Hull and Suspension Prep
To start, I assemble the lower hull, and because the fit of the wheels is a bit tight, I first use this handy Diamond Bead Reamer tool—available in the “Beads” section of your local craft store—to open the holes a bit. Once the openings are a bit wider, the wheels will slip right on. Now, here’s one of the key steps in my method: I only glue on the the inside return rollers. This will allow me to later set the track sag on the complete set of wheels as well as form and glue closed the entire length, assuring that the track will be glued and dried as one integral piece and preventing the nightmare of finding out after the glue has set that the track ends don’t meet properly due to shrinkage or miscalculation. The road wheels, idlers, and sprockets are only slipped on their posts at this point. Additionally, I’ve added some cuts and wear to some of the rubber parts of the road wheels to simulate damage.

track assembly
I start assembling the tracks by first laying down a strip of masking tape, sticky-side up, secured on both sides with additional strips. I then start placing the individual links down into each other, using the tape to hold them in place for now. I checked the length that I’ll need by wrapping an old “rubber band” track around the wheels to get an approximate length, marking the length with a strip of tape. I placed the track ruler next to the tape and marked the needed length with a “Sharpie” marker.

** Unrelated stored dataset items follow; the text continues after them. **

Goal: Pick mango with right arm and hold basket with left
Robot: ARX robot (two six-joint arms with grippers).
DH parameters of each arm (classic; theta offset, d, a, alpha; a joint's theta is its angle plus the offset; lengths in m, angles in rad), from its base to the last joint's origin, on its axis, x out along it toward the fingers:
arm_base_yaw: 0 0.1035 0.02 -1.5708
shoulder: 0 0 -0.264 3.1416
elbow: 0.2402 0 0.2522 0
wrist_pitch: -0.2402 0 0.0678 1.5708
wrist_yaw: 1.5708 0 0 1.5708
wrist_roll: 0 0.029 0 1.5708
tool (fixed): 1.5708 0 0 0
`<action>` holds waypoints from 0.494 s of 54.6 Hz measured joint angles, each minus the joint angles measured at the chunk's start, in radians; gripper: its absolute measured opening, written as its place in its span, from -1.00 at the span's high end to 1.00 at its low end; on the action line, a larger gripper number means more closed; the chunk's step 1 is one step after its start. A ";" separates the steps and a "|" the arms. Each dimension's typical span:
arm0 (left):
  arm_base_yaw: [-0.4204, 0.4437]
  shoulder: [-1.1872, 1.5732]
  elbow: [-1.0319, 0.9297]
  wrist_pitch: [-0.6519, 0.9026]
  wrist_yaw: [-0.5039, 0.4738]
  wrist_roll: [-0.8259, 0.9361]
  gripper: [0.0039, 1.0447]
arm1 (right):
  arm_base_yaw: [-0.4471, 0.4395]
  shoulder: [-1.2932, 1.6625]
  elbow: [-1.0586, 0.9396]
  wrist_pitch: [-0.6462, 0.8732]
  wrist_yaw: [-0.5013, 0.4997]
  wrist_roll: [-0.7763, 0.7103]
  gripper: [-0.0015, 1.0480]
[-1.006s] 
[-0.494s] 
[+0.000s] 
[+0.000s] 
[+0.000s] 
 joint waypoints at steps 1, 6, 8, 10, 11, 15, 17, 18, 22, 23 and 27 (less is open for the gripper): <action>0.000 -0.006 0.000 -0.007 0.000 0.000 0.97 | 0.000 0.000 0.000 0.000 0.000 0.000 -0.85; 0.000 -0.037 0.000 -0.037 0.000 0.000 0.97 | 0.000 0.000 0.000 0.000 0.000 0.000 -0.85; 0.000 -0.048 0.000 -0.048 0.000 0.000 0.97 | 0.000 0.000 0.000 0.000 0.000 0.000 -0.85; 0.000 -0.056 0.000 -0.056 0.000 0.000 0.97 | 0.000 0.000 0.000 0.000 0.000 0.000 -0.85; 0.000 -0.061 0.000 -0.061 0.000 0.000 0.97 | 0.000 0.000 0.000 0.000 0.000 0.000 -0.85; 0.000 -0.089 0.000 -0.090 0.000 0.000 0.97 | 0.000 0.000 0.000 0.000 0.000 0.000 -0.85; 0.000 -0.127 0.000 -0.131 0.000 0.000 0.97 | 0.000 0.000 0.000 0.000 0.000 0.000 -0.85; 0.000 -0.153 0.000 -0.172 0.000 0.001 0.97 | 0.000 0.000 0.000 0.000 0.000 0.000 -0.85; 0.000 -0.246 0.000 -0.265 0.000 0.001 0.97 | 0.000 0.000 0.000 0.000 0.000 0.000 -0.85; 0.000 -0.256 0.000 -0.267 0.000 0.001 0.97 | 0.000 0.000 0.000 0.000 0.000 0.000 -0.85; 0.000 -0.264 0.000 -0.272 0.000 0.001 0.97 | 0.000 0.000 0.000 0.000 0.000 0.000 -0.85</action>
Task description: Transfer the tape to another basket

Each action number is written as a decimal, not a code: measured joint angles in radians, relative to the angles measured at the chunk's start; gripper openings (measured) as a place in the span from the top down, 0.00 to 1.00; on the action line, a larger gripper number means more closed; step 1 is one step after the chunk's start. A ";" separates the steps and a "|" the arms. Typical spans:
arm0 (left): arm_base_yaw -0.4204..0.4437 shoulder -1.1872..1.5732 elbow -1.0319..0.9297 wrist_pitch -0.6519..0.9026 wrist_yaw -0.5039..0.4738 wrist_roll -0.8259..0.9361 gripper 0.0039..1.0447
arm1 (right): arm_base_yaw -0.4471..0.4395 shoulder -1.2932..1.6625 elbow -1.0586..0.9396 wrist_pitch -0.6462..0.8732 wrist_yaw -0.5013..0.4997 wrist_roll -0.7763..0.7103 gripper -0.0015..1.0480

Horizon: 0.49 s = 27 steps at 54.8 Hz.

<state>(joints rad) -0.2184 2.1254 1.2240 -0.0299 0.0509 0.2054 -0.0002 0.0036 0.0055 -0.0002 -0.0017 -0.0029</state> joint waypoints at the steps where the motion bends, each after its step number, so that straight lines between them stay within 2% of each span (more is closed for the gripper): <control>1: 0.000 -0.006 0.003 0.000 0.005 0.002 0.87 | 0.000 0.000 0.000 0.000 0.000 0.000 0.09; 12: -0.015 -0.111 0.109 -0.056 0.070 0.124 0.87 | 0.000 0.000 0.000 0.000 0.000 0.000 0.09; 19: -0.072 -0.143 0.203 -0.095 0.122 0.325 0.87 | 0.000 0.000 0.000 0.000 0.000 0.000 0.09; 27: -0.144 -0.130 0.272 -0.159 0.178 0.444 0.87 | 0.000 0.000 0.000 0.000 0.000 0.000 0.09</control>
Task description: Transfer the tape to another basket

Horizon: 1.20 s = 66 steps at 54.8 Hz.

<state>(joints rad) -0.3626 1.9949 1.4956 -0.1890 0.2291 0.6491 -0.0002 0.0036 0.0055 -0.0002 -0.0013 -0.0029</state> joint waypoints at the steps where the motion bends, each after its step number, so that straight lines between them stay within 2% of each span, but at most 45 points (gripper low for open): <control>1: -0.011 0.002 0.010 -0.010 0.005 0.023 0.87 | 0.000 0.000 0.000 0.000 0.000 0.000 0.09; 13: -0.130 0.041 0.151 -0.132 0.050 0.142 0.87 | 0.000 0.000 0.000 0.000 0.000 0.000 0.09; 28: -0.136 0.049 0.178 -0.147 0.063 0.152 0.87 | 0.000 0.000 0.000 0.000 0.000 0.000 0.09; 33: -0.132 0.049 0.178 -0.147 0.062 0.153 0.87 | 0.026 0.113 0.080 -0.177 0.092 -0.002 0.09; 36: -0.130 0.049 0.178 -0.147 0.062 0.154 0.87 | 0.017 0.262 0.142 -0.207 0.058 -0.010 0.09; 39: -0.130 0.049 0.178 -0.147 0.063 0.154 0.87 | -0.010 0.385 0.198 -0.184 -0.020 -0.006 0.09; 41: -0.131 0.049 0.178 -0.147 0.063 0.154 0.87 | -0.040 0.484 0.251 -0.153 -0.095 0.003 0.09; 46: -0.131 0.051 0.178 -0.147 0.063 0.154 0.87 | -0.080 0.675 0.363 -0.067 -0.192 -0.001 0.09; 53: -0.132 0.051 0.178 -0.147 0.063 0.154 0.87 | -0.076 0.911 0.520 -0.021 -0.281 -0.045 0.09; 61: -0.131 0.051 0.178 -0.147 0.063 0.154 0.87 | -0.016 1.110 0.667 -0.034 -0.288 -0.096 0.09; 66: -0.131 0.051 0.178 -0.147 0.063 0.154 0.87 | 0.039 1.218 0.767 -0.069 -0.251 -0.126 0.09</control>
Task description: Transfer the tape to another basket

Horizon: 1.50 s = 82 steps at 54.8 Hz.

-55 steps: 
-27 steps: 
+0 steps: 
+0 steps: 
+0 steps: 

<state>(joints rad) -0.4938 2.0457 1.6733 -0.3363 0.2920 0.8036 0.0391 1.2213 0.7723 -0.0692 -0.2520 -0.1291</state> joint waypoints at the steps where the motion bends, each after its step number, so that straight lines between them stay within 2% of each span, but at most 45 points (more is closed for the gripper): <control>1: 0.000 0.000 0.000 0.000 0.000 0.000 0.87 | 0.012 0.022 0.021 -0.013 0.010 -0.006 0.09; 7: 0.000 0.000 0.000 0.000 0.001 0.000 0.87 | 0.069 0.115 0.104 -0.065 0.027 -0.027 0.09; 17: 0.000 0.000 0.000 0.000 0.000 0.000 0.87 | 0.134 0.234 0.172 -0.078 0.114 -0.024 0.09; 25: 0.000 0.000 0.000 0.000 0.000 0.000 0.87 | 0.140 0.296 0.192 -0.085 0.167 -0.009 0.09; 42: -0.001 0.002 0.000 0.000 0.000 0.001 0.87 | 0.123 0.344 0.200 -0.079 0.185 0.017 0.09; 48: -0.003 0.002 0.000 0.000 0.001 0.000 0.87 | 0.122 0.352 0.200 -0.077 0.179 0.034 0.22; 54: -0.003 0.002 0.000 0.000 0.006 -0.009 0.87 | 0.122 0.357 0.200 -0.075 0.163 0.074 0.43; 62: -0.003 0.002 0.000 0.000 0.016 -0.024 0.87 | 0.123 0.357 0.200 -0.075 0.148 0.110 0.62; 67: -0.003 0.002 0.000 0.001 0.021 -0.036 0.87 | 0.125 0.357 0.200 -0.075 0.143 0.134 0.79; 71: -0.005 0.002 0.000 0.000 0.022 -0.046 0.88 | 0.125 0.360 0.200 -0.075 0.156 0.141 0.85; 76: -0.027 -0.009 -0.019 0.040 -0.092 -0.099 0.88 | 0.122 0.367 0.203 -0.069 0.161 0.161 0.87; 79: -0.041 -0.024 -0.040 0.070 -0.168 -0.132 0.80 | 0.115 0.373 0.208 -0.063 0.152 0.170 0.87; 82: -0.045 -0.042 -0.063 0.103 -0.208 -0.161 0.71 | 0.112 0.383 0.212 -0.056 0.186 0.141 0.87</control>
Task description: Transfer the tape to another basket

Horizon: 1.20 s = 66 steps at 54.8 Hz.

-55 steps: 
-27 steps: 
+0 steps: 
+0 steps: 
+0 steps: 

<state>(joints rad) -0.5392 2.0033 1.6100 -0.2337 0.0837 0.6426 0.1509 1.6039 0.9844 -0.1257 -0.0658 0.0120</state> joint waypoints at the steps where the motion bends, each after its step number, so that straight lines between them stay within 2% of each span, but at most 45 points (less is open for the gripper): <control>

When I have one length satisfactorily assembled, I use Testors Liquid Glue to join the links. Testors glue is a relatively slow-setting glue, perfect for this task. You want a slow-setting glue to enable you to properly massage the links together, to seat them properly into each other, and to allow them to get to a point where they are not going to fall apart when you handle them but are still pliable enough to be bent around the sprockets and idlers and to take “sag”.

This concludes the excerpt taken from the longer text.